The cinematography, music and exquisite shot design provide a perfect (yet kind of ironic) soothing action for us, the audience, in perhaps a very similar way to how Natalia’s baby relates to its machine. The baby is a “user,” of this technology just as we are “users” of the filmic experience, and the effect is similar. Natalia’s voice-over is warm and in many ways comforting, the images hypnotic and rhythmic, and to make things even more mind-bendingly meta, the entire filmic experience takes place online this year due to COVID rather than in person. The “user” experience of this Kronos Quartet infused filmic experience I subsequently had from my living room could not have been more different than my first one, back in 2018, consisting of the bitter cold evening of the high mountain climate in Park City juxtaposed with the warm and profound in-person experience of a live performance. No, this year I never left my couch, and I was never in close proximity to another human being.
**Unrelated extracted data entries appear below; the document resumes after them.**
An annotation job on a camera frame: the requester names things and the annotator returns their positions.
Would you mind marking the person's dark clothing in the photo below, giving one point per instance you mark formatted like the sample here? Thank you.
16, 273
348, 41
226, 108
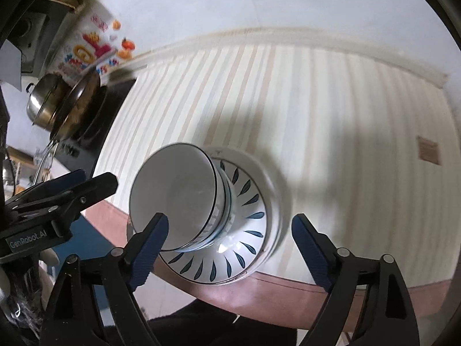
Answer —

Is there something that is lost, Natalia seems to be asking, when we substitute the organic for the technological? Do we lose something when we prefer the soothing and comfortable designed experience for the sometimes harsh and uncomfortable world of nature? Perhaps the differences between: formula versus breast milk, a synthetic voice versus a real one, a live musical performance versus a recording, swimming across an expanse of water versus swimming in place against a constantly moving stream of water specifically designed to allow you to get maximum efficiency for your workout in the least amount of time – may not seem to have an impact one way or another on us, on who we are, on our experiences of life. And yet, when we take a step back and look at all the ways we have substituted the synthetic, the technological, the designed and engineered experience for the organic, the natural, the uncomfortable, the random and unpredictable journey, it becomes somehow paradoxically clear that something is not quite right, or perhaps missing. As the credits of the film began to scroll on my television, I thought about this from the comfort of my couch, and found myself missing that crisp, cold January air in Park City, Utah.